Survey results varied across generations: Financial concerns psychologically impact 48 percent of Millennials, 46 percent of Generation X, and 40 percent of Generation Z. Needless to say, every generation will feel the sting of any bear market, including (and especially) Baby Boomers.

At the moment, economic conditions feel, well, awful. Some people feel better if they can gain a better understanding of the factors that created the unpleasant mix of inflation, rising interest rates, and a bear market in the first place. Others are comforted knowing they are not alone as they ride the emotional rollercoaster. And for those who are charitable inclined, challenging economic times might actually serve as an inspiration to become more intentional about charitable giving priorities. What’s more, not all donors will reduce their donations.

Here are three messages worth sharing with your philanthropic clients as bear market conditions hang on into the fourth quarter:

“Not all stocks are down.”

Giving appreciated stock to a donor-advised fund or other type of fund at the community foundation is always a tax-savvy alternative to giving cash, regardless of the economic situation. Your clients may feel disappointed that their portfolios have hit a rough patch, but this does not mean that there aren’t still plenty of opportunities to avoid capital gains tax on stocks held for more than a year. (Take a look at the historical share price of Apple, for example, and imagine the capital gains tax liability for clients who’ve held the stock for several years.)

“Consider the needs of others who are even more acutely feeling the pinch of inflation.”

Community needs are rising, and the SRCCF is dedicated to staying on top of the issues that are critically important to quality of life at any given time. Families with low or moderate household incomes can be especially vulnerable to high inflation. Our team can help your clients zero in on nonprofits in our community that are serving the people who need the most help right now.

“Don’t forget about the Qualified Charitable Distribution.”

We mention this tool a lot because it is such a financially-savvy way for your clients to support the charities they care about. If your client has reached the age of 70 1/2, the client may be eligible to make annual distributions of up to $100,000 per spouse from IRAs directly to an unrestricted or field-of-interest fund at the SRCCF. QCD transfers count toward satisfying clients’ Required Minimum Distributions and avoid the income tax on those funds. Plus, those assets are no longer part of a client’s estate at death, which avoids estate taxes, too. What’s more, the QCD may get a boost if the EARN Act becomes law; proposed bipartisan legislation would expand the QCD rules to allow a one-time, $50,000 QCD to a split-interest trust such as a charitable remainder trust.

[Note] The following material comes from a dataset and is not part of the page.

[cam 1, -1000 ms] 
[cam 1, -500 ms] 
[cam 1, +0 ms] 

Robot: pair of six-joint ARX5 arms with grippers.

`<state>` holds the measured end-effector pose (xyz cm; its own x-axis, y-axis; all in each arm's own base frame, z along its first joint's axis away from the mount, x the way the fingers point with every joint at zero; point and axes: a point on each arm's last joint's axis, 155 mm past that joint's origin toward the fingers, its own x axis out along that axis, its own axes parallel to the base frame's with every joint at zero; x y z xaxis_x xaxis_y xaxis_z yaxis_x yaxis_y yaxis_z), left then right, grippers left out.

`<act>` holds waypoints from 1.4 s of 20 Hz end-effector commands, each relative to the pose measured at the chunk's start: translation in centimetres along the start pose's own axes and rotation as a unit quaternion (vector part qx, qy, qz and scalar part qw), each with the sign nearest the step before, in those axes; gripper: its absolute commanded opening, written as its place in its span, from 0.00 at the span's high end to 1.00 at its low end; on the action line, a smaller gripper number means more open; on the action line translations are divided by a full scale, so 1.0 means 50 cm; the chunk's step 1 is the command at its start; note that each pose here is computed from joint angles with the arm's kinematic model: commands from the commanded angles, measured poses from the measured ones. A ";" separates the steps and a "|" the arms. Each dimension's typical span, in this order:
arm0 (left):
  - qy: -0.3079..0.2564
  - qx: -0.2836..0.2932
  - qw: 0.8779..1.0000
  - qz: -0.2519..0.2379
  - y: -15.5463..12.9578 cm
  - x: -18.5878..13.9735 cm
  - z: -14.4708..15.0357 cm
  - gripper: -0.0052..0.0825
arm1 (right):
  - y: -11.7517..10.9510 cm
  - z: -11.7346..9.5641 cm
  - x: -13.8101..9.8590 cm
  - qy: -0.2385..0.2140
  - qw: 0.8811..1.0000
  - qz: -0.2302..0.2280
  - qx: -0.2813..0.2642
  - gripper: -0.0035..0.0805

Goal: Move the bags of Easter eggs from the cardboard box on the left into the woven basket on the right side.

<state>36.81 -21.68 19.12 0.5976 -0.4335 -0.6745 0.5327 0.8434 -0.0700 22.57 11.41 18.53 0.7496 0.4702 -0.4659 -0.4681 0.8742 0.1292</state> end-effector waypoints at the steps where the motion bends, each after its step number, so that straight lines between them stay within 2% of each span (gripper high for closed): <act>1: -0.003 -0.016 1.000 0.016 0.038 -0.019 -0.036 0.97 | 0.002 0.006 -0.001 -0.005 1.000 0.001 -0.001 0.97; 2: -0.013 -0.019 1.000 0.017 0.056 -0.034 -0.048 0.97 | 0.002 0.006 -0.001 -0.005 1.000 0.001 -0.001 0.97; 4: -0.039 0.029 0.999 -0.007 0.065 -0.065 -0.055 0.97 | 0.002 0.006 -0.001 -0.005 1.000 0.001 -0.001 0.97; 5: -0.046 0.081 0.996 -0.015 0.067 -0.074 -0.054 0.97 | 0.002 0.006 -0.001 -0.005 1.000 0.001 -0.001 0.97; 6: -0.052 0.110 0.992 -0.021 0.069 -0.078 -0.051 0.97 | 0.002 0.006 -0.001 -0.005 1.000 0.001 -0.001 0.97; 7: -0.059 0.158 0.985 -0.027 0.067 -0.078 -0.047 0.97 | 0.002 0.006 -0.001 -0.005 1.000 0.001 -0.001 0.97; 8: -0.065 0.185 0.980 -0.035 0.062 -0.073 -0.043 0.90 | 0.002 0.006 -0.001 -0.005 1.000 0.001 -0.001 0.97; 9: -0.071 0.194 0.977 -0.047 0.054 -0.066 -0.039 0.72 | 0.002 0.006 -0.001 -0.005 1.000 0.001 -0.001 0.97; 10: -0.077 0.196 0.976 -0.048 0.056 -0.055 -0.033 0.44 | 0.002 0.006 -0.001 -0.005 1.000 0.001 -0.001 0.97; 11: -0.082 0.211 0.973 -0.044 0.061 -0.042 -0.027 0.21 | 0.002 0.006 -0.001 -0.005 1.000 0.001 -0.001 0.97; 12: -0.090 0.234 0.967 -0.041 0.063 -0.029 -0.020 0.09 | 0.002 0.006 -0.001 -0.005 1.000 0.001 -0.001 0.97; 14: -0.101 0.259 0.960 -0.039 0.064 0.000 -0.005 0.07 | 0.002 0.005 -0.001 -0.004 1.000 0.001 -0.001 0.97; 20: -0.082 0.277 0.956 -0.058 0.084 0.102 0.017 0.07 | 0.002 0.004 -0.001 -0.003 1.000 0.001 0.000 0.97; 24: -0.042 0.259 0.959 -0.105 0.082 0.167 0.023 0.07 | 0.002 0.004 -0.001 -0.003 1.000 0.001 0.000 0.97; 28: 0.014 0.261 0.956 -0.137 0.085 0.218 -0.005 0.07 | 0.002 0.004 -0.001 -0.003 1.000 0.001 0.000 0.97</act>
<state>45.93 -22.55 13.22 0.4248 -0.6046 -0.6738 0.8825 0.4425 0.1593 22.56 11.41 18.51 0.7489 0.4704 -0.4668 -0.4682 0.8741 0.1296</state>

The team at the Starved Rock Country Community Foundation is honored to serve as a resource and sounding board as you build your charitable plans and pursue your philanthropic objectives for making a difference in the community. This article is provided for informational purposes only. It is not intended as legal, accounting, or financial planning advice. Please consult your tax or legal advisor to learn how this information might apply to your own situation.